The predictions for companies to win with data are not impressive. Gartner predicts that only 20% of analytic insights will deliver business outcomes through 2022, and that 80% of artificial intelligence projects in the same time frame will “remain alchemy, run by wizards whose talents will not scale in the organization.” McKinsey states that companies are “struggling to capture real value,” from analytics investments.
According to research by Harvard Business Review Analytic Services, only 18% of business leaders say they’re getting a sufficient return on their investment in analytics. The common roadblocks? Lack of standardized analytics processes and skills to interpret analytics results, siloed analytics and a time lag between when insights arrive and when they’re needed, the research showed.
Finally, 77% of company executives say that “business adoption” of big data and AI initiatives represents a “challenge” for their organizations, a recent survey found. “This issue, and the low percentage of companies that have achieved data-driven organizations and cultures, suggests the need for a new focus,” concludes the authors of the Big Data and AI Executive Survey 2019 from New Vantage Partners.
The potential of data analytics to drive untold economic efficiencies needs to be unleashed, and companies that do so will thrive. But as the NVP authors said, something new is needed.
History offers a valuable lesson here. Xerox PARC is credited with coming up with the first personal computer, but it took Steve Jobs and Apple to commercialize it. “Bell Labs scientists were responsible for the transistor, the solar battery cell, the fax machine, touch-tone dialing, the early communications satellite, improvements to radar and sonar, and much more,” Forbes reports. With more than 3,000 researchers in 12 labs located across six continents, IBM Research remains one of the world’s largest and most influential corporate research labs.
PARC, Bell Labs and IBM Research are all labs that fed product creation. Born of the industrial age, they created things like the PC and the fax machine. Today, data is flowing into and around companies, and everyone is trying to capture it to drive innovations not only in the creation and design of things, but of processes and services, too.

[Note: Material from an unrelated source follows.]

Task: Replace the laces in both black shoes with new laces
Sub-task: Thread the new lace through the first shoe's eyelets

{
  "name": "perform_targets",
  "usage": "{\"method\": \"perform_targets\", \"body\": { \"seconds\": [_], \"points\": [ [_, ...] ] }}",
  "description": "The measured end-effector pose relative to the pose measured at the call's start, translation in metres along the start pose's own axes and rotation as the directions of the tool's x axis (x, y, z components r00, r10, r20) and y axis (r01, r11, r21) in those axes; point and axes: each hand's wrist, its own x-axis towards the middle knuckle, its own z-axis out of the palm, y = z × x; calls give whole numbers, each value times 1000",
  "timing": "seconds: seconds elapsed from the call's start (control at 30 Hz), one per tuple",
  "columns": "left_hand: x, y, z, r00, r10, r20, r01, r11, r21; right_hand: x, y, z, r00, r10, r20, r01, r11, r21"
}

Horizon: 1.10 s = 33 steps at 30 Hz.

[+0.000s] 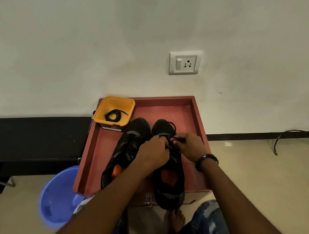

What more companies need today is a “data lab” to create ideas from data and a “data factory” to turn those ideas into products. Google, Amazon, and other data-driven giants already work like this. So should companies outside of technology.
6 Steps to Get from Anecdotal to Actionable with Data
Step 1: Get out of denial
This might mean you actually stop doing what you are doing even if it is a safe choice. Many companies today hire droves of data scientists and then expect products to result from the insights those data scientists create. What happens most often, however, is that everybody ends up frustrated and, as survey after survey shows, the return on investment doesn’t materialize. This is because data scientists alone don’t have skills to commercialize insights, and companies are failing in their current efforts to translate insights into products.
Step 2: Build two separate teams
The data lab team should be full of data scientists who question everything, believe nothing, and are ultimately tasked with coming up with crazy ideas that might just end up being the idea that makes your company super successful. Amazon was in the business of selling stuff when someone came up with the idea for Amazon Web Services, the cloud-services piece of Amazon that now drives much of its profitability.
A data lab could have thousands of scientists, like IBM, or two or twenty. Lab cultures need to be open and collaborative. Data scientists need great data tools, unfettered access to good data and backing from upper management in the face of frequent failures and dead ends.